[DATA EXCERPTS — start]

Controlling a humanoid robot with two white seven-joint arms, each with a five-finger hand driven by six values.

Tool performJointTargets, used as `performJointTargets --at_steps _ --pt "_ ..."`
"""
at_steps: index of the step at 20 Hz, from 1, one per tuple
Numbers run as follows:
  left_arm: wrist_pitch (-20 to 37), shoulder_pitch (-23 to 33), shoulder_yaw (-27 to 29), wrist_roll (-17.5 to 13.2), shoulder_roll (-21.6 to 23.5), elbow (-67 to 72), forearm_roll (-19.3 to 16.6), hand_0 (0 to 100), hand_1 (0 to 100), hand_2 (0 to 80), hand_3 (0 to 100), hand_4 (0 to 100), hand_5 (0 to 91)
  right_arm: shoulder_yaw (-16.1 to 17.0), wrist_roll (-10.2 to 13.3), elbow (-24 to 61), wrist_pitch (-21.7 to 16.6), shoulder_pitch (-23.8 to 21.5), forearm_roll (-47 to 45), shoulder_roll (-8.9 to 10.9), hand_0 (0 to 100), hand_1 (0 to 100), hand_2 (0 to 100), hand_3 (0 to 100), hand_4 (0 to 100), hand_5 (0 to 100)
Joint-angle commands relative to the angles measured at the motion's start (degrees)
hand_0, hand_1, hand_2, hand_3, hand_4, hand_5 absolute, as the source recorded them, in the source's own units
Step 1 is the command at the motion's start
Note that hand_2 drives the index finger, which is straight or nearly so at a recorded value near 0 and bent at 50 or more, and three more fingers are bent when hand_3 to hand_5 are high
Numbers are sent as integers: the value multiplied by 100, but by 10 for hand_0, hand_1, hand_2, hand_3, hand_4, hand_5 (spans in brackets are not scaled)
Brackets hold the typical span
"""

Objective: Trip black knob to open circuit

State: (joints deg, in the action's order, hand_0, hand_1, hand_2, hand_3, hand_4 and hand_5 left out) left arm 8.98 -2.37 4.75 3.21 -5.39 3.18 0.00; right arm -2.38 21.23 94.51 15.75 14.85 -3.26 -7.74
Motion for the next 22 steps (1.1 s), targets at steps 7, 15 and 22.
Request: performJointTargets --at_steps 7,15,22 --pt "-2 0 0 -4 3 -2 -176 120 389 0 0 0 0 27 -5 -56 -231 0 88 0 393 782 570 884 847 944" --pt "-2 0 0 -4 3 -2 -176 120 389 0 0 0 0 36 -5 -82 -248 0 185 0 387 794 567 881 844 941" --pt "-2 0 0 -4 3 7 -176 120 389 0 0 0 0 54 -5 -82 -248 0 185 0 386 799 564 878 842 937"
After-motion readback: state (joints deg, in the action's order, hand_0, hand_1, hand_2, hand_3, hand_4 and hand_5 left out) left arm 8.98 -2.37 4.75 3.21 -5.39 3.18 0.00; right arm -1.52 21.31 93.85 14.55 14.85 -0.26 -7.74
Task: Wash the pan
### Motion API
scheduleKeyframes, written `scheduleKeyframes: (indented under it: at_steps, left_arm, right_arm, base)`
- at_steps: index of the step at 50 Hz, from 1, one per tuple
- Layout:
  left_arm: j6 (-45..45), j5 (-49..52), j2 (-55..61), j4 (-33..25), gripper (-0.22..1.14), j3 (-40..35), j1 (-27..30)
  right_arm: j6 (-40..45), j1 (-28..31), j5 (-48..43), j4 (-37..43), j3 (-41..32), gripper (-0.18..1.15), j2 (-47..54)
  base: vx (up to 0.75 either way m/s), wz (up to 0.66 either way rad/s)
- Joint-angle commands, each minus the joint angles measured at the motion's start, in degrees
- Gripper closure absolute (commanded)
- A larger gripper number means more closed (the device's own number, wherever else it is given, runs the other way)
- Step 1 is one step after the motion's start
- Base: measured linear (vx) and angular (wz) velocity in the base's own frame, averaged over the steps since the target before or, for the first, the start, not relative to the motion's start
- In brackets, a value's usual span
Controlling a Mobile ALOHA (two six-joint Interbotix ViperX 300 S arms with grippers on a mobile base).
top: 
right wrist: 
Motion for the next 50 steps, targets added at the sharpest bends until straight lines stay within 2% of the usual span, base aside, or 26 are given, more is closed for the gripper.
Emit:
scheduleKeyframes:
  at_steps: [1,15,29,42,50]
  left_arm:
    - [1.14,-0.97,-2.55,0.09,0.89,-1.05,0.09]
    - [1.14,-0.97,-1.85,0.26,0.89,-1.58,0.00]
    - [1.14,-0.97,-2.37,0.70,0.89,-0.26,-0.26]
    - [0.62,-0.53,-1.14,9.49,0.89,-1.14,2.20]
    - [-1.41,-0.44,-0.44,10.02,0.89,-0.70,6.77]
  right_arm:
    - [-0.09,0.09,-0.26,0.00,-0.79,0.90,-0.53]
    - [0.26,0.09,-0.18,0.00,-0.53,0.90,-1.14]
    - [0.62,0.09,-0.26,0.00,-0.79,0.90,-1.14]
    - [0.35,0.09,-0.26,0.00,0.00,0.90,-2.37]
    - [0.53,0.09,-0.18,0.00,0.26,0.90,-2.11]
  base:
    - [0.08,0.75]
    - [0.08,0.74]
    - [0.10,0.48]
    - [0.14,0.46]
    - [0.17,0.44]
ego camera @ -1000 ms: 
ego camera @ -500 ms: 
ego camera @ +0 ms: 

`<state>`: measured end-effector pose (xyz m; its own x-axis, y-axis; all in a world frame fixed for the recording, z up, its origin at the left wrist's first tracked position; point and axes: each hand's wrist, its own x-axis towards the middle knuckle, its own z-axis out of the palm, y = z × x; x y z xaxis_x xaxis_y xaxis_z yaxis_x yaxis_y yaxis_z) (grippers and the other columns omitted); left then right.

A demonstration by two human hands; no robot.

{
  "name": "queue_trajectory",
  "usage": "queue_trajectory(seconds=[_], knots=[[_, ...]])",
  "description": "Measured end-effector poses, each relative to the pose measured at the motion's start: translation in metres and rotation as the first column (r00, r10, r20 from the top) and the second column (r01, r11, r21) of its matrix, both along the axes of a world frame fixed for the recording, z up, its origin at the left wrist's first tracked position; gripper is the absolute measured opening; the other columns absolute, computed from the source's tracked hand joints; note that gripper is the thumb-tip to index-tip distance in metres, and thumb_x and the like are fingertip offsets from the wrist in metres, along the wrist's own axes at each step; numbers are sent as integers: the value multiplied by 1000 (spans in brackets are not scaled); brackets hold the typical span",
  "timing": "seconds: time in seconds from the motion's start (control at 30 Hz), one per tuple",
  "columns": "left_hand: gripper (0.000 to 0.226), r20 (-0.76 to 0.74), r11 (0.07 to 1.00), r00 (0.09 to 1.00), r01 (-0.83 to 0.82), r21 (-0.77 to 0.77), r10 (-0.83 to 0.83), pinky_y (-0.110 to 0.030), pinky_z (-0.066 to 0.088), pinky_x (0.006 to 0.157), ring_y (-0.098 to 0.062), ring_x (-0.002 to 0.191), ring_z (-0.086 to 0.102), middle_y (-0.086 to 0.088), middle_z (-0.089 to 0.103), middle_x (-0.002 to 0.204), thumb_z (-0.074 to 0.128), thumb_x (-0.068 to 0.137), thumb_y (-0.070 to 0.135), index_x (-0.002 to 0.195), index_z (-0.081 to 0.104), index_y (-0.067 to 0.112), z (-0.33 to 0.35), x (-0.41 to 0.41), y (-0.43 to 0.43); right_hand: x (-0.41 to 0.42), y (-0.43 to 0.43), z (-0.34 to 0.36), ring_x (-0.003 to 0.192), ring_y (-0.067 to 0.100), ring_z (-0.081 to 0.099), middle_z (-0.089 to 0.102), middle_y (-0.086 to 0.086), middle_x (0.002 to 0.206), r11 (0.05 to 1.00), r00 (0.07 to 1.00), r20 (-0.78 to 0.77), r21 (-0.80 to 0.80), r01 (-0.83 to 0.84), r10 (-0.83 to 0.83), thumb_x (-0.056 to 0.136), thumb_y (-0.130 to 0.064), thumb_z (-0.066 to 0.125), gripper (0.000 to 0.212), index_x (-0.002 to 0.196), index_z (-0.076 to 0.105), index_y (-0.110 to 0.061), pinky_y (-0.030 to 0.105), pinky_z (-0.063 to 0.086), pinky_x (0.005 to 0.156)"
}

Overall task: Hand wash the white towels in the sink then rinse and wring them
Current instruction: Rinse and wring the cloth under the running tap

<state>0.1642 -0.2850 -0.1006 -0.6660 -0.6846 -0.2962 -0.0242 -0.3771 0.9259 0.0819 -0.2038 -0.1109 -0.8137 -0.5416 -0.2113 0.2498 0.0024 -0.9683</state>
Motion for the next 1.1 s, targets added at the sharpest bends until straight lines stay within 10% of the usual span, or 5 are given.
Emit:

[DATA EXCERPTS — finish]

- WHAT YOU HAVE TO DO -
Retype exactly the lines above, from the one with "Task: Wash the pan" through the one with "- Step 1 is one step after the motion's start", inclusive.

- WORKED SOLUTION -
Task: Wash the pan
### Motion API
scheduleKeyframes, written `scheduleKeyframes: (indented under it: at_steps, left_arm, right_arm, base)`
- at_steps: index of the step at 50 Hz, from 1, one per tuple
- Layout:
  left_arm: j6 (-45..45), j5 (-49..52), j2 (-55..61), j4 (-33..25), gripper (-0.22..1.14), j3 (-40..35), j1 (-27..30)
  right_arm: j6 (-40..45), j1 (-28..31), j5 (-48..43), j4 (-37..43), j3 (-41..32), gripper (-0.18..1.15), j2 (-47..54)
  base: vx (up to 0.75 either way m/s), wz (up to 0.66 either way rad/s)
- Joint-angle commands, each minus the joint angles measured at the motion's start, in degrees
- Gripper closure absolute (commanded)
- A larger gripper number means more closed (the device's own number, wherever else it is given, runs the other way)
- Step 1 is one step after the motion's start

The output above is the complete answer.